----- Raw data
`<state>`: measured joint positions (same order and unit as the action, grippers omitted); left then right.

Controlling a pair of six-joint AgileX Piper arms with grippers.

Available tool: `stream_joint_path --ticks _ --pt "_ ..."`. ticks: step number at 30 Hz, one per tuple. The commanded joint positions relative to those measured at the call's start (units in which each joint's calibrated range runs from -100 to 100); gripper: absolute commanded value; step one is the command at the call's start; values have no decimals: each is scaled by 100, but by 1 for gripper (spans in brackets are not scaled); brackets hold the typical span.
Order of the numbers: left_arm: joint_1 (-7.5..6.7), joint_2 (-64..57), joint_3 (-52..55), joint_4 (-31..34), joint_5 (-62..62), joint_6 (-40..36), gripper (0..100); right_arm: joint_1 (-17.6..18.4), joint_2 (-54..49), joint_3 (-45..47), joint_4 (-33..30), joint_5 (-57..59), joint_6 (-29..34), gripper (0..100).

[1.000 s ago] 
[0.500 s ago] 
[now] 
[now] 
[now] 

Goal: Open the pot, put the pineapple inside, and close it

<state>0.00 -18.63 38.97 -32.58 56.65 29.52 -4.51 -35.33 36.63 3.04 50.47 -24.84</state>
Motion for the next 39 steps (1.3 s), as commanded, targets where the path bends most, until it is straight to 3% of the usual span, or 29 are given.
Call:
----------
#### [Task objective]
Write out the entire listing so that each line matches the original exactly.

#### [Response to this exercise]
`<state>`: measured joint positions (same order and unit as the action, grippers omitted); left then right.

Controlling a pair of six-joint AgileX Piper arms with grippers.

Available tool: `stream_joint_path --ticks _ --pt "_ ..."`. ticks: step number at 30 Hz, one per tuple. The commanded joint positions relative to those measured at the call's start (units in which each joint's calibrated range runs from -100 to 100); gripper: absolute commanded value; step one is the command at the call's start; values have no decimals: each is scaled by 100, but by 1 for gripper (spans in brackets are not scaled); brackets hold the typical span.
Order of the numbers: left_arm: joint_1 (-7.5..6.7), joint_2 (-64..57), joint_3 (-52..55), joint_4 (-31..34), joint_5 (-62..62), joint_6 (-40..36), gripper (0..100); right_arm: joint_1 (-17.6..18.4), joint_2 (-54..49), joint_3 (-45..47), joint_4 (-33..30), joint_5 (-57..59), joint_6 (-29..34), gripper (0..100).

[1.000 s ago] 
[0.500 s ago] 
[now] 
[now] 
[now] 

Goal: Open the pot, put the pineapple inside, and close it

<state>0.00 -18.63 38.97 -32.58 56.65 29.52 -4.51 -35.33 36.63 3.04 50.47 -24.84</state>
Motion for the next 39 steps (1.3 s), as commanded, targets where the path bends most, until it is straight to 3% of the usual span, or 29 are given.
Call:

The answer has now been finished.